Find the lines below in which the string "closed" occurs. Copy each one.

:: DATA EXTRACT ::

=== Begin Enclosure ===

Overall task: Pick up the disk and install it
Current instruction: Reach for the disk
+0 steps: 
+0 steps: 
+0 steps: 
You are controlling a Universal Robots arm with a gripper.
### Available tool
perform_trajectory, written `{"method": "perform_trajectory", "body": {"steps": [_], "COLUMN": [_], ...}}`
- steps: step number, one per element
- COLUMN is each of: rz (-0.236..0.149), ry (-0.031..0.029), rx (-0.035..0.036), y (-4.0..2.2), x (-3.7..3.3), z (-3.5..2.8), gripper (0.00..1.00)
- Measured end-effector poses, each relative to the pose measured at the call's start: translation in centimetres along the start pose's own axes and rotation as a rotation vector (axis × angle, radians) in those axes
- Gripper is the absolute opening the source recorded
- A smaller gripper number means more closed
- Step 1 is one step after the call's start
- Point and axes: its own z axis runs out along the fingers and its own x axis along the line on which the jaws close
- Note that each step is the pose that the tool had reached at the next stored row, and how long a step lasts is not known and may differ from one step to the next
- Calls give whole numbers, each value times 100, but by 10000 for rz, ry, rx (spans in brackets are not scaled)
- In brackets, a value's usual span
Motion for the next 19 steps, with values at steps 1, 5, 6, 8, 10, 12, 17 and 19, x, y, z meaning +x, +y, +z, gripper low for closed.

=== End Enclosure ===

:: FINISHED EXERCISE ::
- A smaller gripper number means more closed
Motion for the next 19 steps, with values at steps 1, 5, 6, 8, 10, 12, 17 and 19, x, y, z meaning +x, +y, +z, gripper low for closed.

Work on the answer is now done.